Exercise details
Please repeat the lines below, exactly and only, from the one that holds "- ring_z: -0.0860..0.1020" through the one that holds "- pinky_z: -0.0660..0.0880".

Material provided
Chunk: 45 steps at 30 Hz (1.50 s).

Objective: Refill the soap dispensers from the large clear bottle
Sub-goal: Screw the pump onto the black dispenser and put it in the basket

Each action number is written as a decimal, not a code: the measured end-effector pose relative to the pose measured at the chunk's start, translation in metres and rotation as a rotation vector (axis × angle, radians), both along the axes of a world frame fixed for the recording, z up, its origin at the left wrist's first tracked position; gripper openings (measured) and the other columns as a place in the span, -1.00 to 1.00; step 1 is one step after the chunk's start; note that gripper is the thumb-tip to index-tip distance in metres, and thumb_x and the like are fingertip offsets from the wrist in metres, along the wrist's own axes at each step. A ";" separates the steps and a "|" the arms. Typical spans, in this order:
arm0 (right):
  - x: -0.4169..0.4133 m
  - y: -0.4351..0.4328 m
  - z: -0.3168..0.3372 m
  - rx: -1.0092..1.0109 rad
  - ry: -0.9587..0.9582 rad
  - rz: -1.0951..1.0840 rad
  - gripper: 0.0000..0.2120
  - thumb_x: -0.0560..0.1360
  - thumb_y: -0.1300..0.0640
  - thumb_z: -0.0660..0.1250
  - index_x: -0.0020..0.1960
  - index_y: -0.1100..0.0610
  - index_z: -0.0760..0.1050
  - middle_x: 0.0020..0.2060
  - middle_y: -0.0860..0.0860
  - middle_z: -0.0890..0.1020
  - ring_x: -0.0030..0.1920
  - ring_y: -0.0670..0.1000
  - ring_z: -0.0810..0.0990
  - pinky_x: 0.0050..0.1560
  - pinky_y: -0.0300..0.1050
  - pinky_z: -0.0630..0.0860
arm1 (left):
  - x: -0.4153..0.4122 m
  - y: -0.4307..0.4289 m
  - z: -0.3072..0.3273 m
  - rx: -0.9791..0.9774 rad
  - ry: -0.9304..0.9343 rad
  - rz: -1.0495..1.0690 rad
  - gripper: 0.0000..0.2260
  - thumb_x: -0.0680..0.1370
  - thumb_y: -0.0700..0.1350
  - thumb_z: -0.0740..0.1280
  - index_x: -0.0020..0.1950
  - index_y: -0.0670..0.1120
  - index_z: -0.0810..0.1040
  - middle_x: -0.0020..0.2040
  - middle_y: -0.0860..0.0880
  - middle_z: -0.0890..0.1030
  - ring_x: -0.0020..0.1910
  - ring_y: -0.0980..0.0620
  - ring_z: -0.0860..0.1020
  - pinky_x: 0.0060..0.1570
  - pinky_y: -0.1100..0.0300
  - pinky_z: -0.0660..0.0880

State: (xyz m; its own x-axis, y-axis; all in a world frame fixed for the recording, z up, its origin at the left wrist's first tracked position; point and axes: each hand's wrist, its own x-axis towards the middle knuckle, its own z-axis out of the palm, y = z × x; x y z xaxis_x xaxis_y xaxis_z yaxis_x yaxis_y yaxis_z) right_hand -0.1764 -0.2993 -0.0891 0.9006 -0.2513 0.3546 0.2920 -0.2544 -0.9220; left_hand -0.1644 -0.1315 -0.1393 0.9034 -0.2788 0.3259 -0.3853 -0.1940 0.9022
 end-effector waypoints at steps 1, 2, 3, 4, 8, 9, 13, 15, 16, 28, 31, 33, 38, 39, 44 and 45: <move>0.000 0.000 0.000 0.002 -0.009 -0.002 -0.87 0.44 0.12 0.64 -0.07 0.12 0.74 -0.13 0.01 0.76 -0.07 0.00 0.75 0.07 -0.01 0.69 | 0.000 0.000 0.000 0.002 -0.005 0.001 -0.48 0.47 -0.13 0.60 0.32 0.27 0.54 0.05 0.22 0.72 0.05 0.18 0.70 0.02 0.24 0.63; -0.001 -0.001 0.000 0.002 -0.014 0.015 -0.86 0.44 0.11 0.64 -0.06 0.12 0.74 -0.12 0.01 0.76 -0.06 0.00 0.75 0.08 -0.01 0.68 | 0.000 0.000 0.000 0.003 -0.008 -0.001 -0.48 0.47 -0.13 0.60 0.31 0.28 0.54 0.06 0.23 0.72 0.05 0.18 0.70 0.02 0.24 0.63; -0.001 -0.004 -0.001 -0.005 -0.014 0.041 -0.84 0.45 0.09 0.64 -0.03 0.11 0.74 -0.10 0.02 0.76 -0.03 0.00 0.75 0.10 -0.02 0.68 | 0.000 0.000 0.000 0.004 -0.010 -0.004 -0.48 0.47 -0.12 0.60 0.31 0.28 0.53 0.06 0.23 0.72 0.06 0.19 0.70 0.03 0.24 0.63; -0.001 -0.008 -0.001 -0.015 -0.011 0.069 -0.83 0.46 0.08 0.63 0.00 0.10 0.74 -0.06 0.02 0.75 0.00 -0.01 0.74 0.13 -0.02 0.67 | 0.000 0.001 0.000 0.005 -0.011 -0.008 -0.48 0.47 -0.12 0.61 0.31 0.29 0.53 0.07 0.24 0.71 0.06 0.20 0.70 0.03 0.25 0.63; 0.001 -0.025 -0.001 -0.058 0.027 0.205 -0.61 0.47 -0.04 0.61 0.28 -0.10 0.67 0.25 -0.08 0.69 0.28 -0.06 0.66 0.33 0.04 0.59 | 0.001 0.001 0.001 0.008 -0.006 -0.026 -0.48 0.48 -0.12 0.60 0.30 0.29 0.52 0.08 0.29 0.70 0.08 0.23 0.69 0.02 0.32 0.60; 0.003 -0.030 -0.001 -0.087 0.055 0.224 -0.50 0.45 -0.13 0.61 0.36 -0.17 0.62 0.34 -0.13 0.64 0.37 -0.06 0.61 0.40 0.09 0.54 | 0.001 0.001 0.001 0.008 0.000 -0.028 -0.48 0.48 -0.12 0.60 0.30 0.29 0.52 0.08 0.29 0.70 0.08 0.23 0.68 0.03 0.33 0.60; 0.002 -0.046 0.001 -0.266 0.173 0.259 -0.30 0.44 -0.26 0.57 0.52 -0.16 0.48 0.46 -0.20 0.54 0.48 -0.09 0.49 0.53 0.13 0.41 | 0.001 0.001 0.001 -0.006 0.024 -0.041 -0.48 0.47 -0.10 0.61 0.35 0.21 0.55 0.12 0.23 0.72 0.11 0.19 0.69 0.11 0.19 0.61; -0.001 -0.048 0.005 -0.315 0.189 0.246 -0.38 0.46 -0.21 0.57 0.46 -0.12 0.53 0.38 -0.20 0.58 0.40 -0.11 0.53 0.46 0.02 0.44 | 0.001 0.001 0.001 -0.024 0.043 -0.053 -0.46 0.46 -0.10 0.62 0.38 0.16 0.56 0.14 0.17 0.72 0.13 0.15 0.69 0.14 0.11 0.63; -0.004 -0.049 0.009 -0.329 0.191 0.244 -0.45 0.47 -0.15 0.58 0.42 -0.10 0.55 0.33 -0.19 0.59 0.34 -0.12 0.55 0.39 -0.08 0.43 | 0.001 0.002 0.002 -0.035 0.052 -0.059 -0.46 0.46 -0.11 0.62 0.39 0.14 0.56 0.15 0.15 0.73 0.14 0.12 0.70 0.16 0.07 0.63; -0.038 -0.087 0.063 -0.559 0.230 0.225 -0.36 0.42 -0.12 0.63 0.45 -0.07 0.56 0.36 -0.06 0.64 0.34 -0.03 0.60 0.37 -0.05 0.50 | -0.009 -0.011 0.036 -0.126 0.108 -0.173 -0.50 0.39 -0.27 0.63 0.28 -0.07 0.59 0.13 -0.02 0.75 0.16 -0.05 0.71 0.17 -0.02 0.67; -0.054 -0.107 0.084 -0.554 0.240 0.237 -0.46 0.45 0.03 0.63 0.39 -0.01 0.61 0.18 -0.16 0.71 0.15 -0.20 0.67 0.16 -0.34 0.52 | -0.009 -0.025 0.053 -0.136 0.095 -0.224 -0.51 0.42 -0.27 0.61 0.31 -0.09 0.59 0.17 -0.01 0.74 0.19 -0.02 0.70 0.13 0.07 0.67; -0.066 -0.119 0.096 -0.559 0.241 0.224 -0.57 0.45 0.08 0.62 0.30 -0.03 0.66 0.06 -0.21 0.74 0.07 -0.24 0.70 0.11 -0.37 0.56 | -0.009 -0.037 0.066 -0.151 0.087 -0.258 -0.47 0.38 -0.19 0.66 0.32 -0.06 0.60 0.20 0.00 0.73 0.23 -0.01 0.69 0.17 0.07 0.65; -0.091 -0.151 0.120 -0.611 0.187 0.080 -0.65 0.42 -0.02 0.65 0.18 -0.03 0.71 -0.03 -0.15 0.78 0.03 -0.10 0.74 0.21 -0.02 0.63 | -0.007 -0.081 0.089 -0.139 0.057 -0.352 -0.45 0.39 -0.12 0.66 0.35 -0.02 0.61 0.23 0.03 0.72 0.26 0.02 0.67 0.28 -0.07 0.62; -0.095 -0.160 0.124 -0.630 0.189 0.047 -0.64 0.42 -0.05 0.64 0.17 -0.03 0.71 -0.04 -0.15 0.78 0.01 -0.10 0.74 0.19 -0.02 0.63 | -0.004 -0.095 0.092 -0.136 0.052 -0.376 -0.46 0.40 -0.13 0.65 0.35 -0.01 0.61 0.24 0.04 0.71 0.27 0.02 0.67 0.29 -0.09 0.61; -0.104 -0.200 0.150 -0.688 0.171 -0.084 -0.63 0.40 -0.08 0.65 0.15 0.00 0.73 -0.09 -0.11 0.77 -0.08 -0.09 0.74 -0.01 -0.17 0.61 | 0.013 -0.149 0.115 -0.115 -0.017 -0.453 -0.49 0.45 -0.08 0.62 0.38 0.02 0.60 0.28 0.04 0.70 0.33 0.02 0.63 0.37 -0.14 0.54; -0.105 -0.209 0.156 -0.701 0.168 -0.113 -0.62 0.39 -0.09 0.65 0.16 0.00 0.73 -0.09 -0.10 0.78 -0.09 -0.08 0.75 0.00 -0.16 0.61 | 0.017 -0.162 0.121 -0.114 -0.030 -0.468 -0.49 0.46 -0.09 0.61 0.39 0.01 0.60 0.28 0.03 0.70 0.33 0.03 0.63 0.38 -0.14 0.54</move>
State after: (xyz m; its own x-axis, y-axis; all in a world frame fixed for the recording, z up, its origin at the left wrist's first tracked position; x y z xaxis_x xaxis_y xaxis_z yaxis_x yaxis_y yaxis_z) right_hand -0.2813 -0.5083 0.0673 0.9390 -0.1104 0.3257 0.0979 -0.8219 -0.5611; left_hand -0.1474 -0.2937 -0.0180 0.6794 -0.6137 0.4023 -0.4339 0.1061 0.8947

Answer area
  - ring_z: -0.0860..0.1020
  - pinky_x: 0.0060..0.1570
  - pinky_y: -0.1100..0.0300
  - pinky_z: -0.0660..0.0880

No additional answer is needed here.